First, I understand your concerns and frustrations as a parent and teacher, and welcome your take. Florida has been leading many of the most aggressive reform efforts, and it's valuable to get a frontline perspective.
As these efforts take root, there have been some encouraging signs of progress. The results of the recent Progress in International Reading Literacy Study (PIRLS) and the Trends in International Mathematics and Science Study (TIMSS) show Florida (which was assessed independently of the Unites States) outperformed nearly all nations at all levels, in both reading in math. Indeed, Florida fourth graders outperformed every other country in the world except Hong Kong - including Diane's would-be 51st state, Finland. Florida was on par with Finland in fourth grade math and one point below in eighth grade math, but in all cases near the top of the rankings and substantially ahead of the American average.
Of course, education watchers on both sides of the reform debate over-indulge in the same conceit when looking at these sorts of rankings to argue their particular case. Even the best rankings are relative to a low standard at which not every child is served as s/he deserves to be if access to a high-quality education is truly a civil right.
For example, it's often pointed out that Massachusetts and Maryland are the highest achieving states based on NAEP assessments. However, it's rarely pointed out that reading proficiency for Massachusetts and Maryland - our highest achieving states - is between 40-50 percent. No system can be considered a success if our best examples are failing at least half our students. At times, looking to these rankings is something like pinning a blue ribbon on a pig and forgetting it's still a stinker.
Regardless of how you cut the numbers, we simply are failing too many children.
To me, this demands change - including better social services and better prioritization of resources to be certain. Fundamentally, however, when a system is failing as many students as the status quo currently is, the elements of change must include massive innovation and accountability.
Charters offer innovation to a system that isn't working for too many kids. Unencumbered by bureaucracy, and also the invisible tether of past practice, charters can explore new ways to teach, administer and learn. And, yes, some of those ways won't work. But some will, and lessons can be learned from those successes and should be scaled where possible. I'd also argue that a free school for public school students is 'public,' and should be funded accordingly. I imagine you won't agree with me on these issues.

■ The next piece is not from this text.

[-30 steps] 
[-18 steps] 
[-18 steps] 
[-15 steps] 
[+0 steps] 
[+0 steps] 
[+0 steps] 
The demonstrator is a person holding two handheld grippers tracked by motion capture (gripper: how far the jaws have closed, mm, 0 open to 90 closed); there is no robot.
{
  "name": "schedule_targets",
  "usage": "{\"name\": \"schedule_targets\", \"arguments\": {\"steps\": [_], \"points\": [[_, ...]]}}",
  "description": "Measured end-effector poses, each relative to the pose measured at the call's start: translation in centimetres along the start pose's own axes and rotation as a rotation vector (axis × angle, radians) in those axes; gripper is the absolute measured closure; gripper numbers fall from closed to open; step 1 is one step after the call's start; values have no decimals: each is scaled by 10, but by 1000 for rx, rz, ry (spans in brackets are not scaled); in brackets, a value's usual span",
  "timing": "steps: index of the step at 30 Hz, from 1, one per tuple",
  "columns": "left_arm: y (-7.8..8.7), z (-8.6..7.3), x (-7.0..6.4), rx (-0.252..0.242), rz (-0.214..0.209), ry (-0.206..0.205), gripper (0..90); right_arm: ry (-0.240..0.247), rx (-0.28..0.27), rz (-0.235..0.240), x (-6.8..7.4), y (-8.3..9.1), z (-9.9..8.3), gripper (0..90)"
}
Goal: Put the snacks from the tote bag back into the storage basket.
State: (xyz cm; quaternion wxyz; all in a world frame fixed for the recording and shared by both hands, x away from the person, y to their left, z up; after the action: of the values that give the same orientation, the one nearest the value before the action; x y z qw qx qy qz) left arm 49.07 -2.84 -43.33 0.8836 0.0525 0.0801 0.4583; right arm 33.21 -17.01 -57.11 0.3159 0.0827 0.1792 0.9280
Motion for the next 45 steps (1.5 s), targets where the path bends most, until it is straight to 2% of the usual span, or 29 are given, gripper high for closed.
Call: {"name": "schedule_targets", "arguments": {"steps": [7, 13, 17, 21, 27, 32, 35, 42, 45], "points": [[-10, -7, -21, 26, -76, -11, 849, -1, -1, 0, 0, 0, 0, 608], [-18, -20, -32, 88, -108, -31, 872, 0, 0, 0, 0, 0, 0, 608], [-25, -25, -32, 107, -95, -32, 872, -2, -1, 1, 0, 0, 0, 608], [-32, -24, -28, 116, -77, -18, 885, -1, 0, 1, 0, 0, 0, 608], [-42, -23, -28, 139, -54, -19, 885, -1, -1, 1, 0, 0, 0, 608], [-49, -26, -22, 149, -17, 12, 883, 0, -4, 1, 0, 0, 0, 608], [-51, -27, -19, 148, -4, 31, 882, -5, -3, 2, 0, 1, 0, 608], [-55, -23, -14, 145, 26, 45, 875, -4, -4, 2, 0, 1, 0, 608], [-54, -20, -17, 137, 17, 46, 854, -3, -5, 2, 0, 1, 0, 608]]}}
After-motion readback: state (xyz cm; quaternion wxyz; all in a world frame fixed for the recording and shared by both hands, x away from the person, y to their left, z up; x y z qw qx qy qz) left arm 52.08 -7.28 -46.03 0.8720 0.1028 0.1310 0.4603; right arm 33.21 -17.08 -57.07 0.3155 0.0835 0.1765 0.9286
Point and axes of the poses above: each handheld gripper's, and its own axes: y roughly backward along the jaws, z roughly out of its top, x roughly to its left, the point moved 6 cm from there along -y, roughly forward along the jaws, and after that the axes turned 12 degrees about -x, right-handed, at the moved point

But here's where we can agree. When it comes to charters, too often from the reform side of the debate, the emphasis is on innovation, neglecting the other necessary ingredient for change - accountability.
Many, albeit, not all, reformers believe that any school entrusted with public dollars - whether they are traditional public schools, public charters schools or even private schools - must be held accountable for high curricular standards and student achievement. When we, rightfully, place those demands on traditional district schools, there's no reason charters should be exempt.
If a charter school fails based on academic performance (as opposed to administrative or financing issues) - changes need to be made, including preserving the option of revoking the charter. You cannot have 'accountability' without charter accountability. 'Choice' doesn't mean much unless there are quality options to choose from. It's not only fair, but right. And it's pretty simple.
So, we may not agree on the relative value of innovation to fixing our schools as compared to, say, resources, or the 'publicness' of a charter school, but I think we can agree on this issue: Will you work with me, and other reform-minded folks, to ensure all schools are held accountable for their student achievement? I hope so.